WHAT THIS TASK INVOLVES =
Write down the listing again exactly as it appears below, without its pictures.

COLLECTED MATERIAL =

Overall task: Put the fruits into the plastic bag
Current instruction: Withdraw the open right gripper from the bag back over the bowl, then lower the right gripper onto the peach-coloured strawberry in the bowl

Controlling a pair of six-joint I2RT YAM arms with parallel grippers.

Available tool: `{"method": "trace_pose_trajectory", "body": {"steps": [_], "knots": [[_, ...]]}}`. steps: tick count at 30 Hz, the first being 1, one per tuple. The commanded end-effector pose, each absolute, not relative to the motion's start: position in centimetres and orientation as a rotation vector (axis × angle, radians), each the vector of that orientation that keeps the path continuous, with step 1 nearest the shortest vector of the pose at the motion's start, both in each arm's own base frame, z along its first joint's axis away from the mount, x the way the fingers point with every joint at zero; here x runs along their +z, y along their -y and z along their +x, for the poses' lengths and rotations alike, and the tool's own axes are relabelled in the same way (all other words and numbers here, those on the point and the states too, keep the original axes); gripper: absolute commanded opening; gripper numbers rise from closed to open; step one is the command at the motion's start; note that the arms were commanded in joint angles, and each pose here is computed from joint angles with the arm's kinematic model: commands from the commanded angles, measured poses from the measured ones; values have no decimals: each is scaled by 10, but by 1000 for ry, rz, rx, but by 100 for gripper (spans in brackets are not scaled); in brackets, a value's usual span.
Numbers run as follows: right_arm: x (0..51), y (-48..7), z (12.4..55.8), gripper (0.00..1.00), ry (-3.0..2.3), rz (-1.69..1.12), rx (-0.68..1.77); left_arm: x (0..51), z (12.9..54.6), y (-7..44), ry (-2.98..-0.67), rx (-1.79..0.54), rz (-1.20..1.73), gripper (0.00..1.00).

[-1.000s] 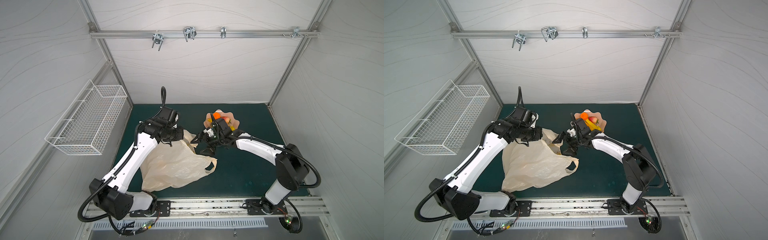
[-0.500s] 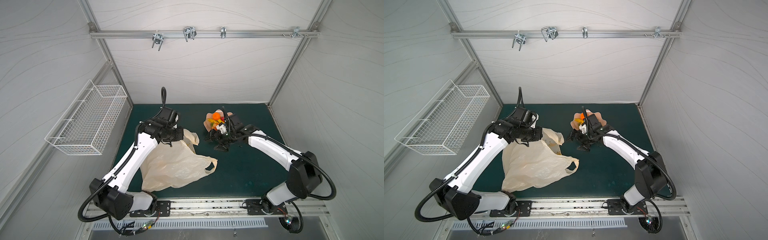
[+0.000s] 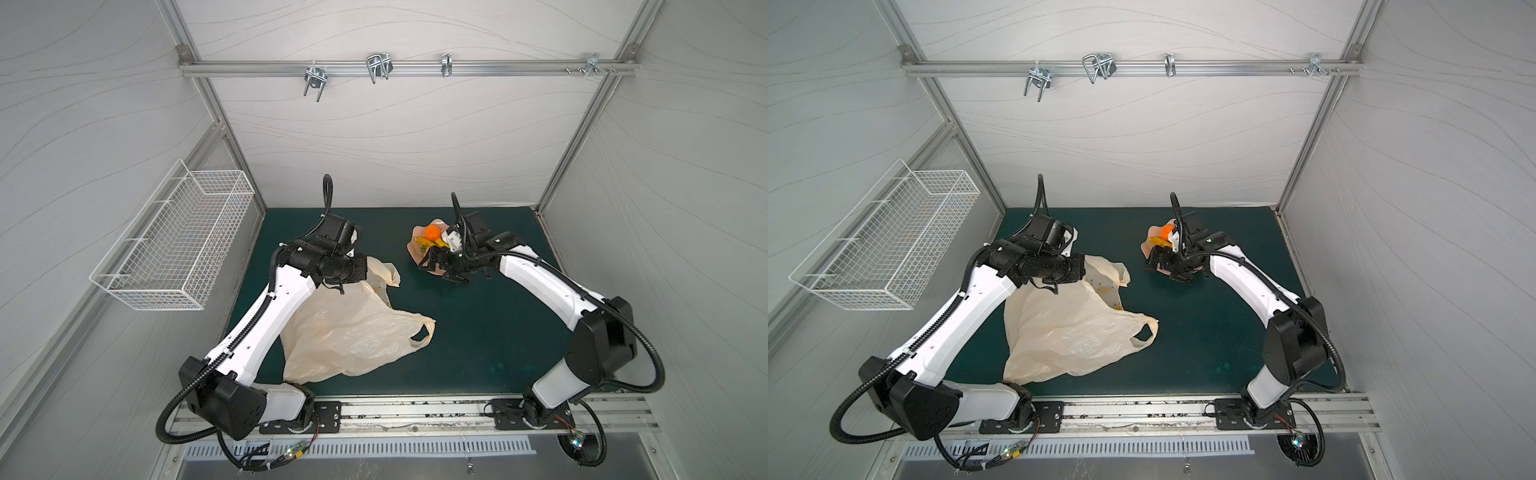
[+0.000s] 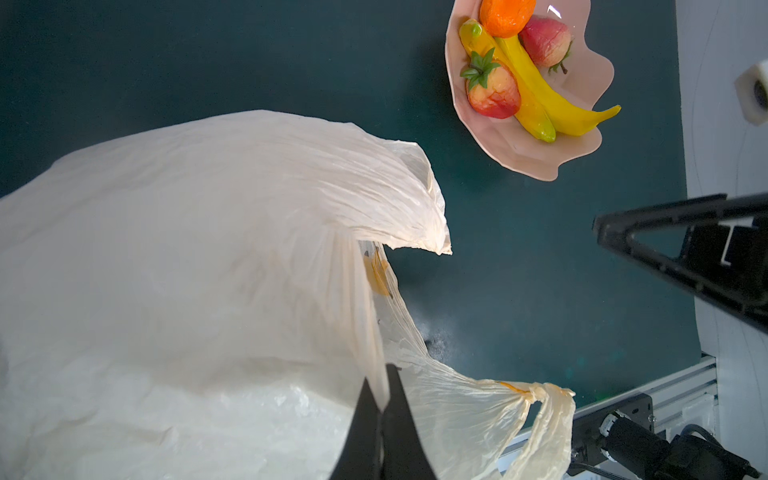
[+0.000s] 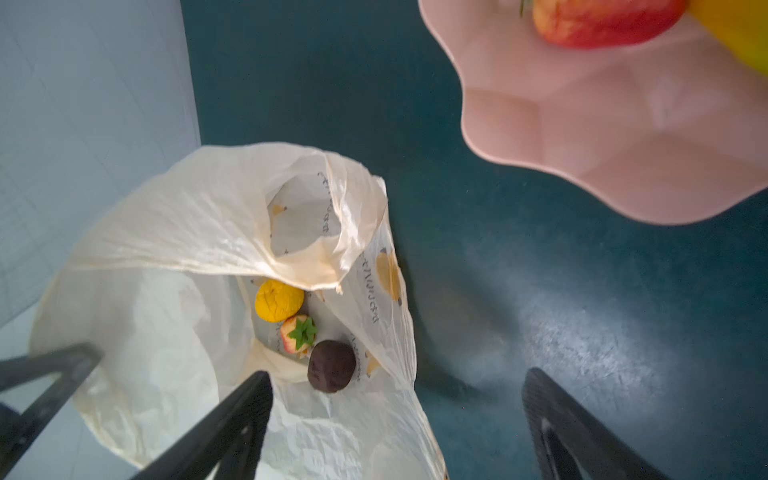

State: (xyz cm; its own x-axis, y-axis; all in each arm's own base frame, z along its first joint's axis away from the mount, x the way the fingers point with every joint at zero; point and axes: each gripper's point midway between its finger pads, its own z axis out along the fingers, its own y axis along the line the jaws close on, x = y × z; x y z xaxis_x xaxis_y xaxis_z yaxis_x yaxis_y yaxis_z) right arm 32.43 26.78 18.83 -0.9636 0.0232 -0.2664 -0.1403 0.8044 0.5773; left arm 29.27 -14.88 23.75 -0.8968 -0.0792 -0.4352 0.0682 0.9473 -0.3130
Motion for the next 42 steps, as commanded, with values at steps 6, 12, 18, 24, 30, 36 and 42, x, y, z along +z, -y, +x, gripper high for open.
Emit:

REPLY =
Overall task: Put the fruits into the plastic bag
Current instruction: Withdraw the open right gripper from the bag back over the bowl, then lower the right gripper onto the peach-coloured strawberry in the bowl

Controlling a pair of six-joint I2RT YAM arms with parallel grippers.

Available tool: `{"method": "trace_pose_trajectory", "body": {"steps": [_], "knots": [[_, ...]]}}`. steps: tick count at 30 Hz, the first being 1, one per tuple. The commanded end-effector pose, each absolute, not relative to the motion's start: position in centimetres and orientation as a rotation vector (axis × angle, radians), each the vector of that orientation that keeps the path continuous, with step 1 nearest the shortest vector of the pose at the motion's start, both in each arm's own base frame, z along its first joint's axis away from the mount, x the way the fingers point with every joint at zero; here x runs along their +z, y along their -y and z along their +x, for the poses' lengths and rotations alike, and the tool's own axes are relabelled in the same way (all other words and numbers here, those on the point and the states too, keep the original axes); gripper: absolute commanded opening; gripper numbers rise from closed to open; step one is the command at the motion's start; note that the arms were commanded in joint angles, and each pose here is computed from joint angles with the arm's kinematic model: commands from the commanded angles, measured poses from the measured ones; values have no decimals: each is scaled by 10, but by 1000 for ry, rz, rx, but by 100 for gripper (spans in brackets are not scaled); in brackets, a value's usual span.
Numbers run as follows: right_arm: x (0..51), y (-48..7), z (12.4..55.8), gripper (0.00..1.00), ry (-3.0..2.3), rz (-1.69..1.12), rx (-0.68..1.77); left_arm: x (0..51), z (12.9..54.6), y (-7..44), ry (-2.98..-0.67), rx (-1.79..0.54), rz (-1.20..1.73), gripper (0.00..1.00).

[-1.000s] 
[-0.500s] 
[+0.000s] 
[+0.000s] 
[+0.000s] 

State: (xyz cm; its own x-axis, y-axis; all in each arm's own base frame, z along its first joint's axis away from the mount, x the way the fingers point with every joint at zero; point and axes: each gripper's point midway between its finger pads, its own z axis out along the fingers, its own y axis along the line the jaws close on, x = y × z; x y z xaxis_x xaxis_y xaxis_z yaxis_x yaxis_y yaxis_z) right arm 32.43 26.78 18.83 -0.9636 0.0232 -0.2664 -0.1403 0.8044 0.5773; left arm 29.27 -14.88 23.75 -0.8968 -0.0792 -0.4352 0.0682 0.9473 -0.3130
Motion for the next 42 steps, as commanded, with values at steps 6, 12, 18, 24, 30, 36 and 42, x, y, z along +z, -y, +x, gripper high for open.
Emit:

The exercise is done, and nothing more is needed.